● Brief: From the listing below, output only the lines starting at the line that has "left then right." and ending at the line that has "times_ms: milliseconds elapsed", exactly as they appear, ends included.

● Entries provided:
########################################
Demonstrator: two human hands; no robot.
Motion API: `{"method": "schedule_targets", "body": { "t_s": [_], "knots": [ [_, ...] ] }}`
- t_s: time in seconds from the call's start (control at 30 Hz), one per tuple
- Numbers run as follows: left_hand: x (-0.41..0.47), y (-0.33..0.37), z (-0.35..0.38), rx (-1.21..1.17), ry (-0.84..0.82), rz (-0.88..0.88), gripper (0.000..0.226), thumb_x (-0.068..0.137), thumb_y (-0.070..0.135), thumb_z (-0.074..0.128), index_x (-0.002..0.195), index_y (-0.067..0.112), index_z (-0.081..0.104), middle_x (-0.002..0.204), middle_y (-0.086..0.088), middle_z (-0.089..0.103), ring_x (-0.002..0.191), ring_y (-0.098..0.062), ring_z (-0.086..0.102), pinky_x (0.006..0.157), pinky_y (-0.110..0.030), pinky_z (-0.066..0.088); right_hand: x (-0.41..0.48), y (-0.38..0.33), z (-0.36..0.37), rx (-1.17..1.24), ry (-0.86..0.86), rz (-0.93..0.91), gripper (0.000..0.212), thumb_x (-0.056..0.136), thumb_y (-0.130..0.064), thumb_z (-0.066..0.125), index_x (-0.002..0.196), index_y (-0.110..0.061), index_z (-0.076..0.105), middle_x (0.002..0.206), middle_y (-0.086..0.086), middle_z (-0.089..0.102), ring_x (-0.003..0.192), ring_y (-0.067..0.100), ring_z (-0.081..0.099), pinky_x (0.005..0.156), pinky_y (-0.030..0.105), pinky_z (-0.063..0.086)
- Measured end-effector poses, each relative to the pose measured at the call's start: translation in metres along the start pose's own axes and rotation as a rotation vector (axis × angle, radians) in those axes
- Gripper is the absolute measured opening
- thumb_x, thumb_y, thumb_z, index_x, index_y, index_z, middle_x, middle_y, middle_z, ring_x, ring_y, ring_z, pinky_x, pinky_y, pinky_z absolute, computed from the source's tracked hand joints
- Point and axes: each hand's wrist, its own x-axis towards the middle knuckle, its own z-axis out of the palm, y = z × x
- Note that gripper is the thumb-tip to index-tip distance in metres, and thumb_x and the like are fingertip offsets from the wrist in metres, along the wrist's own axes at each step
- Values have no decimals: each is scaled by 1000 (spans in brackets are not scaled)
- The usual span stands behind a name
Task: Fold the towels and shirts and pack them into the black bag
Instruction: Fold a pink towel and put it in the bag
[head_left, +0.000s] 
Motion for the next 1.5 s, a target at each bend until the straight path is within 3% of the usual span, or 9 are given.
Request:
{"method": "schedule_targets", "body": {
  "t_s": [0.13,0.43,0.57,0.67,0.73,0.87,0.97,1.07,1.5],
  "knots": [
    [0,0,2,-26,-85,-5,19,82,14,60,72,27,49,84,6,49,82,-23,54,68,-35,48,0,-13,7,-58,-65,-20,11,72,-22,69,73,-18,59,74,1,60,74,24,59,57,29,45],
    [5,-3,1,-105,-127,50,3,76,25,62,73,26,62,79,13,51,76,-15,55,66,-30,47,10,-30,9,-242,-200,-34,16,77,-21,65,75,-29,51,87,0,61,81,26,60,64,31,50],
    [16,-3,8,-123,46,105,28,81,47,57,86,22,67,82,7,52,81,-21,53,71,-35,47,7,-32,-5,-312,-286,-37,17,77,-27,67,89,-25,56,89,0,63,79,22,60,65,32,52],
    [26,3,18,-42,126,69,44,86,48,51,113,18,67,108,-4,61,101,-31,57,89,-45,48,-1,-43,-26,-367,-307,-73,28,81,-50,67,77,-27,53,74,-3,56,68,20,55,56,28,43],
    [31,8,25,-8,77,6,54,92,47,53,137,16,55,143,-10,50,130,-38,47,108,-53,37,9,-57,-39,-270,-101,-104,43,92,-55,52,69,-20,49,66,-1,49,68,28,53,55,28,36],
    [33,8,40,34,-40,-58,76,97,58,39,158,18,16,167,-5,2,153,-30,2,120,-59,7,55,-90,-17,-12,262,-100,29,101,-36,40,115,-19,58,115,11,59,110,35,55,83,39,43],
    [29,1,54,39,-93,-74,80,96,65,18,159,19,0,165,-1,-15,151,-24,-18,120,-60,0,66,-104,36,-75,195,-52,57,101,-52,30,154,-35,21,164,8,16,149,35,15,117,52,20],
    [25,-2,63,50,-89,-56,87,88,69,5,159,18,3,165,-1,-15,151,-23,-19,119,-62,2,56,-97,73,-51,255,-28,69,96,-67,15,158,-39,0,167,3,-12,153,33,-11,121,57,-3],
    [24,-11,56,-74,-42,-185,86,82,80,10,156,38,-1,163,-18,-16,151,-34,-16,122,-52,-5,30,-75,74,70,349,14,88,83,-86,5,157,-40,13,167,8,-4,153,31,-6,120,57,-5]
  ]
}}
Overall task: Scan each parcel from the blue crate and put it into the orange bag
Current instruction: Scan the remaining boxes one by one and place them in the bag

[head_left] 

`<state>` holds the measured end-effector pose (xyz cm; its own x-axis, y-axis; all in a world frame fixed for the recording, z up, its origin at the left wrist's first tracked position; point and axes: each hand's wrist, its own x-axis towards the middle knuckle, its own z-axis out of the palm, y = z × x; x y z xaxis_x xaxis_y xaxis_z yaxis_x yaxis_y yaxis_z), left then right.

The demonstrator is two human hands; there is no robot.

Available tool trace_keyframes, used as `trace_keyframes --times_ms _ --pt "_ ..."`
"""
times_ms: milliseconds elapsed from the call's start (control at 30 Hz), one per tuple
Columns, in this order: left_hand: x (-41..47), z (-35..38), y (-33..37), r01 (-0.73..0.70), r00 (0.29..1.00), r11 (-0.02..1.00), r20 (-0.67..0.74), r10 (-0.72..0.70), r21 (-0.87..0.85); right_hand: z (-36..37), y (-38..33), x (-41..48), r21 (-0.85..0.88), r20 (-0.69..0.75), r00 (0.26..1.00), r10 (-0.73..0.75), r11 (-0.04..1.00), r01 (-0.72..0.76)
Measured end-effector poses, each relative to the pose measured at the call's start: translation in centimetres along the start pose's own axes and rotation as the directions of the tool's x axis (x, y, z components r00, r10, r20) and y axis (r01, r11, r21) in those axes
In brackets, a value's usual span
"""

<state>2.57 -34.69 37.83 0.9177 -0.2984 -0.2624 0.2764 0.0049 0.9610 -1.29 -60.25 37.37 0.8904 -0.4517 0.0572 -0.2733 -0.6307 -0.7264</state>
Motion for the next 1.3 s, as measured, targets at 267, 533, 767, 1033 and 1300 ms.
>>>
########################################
● Solution to this task:
`<state>` holds the measured end-effector pose (xyz cm; its own x-axis, y-axis; all in a world frame fixed for the recording, z up, its origin at the left wrist's first tracked position; point and axes: each hand's wrist, its own x-axis towards the middle knuckle, its own z-axis out of the palm, y = z × x; x y z xaxis_x xaxis_y xaxis_z yaxis_x yaxis_y yaxis_z), left then right.

The demonstrator is two human hands; there is no robot.

Available tool trace_keyframes, used as `trace_keyframes --times_ms _ --pt "_ ..."`
"""
times_ms: milliseconds elapsed from the call's start (control at 30 Hz), one per tuple

The exercise has been finished.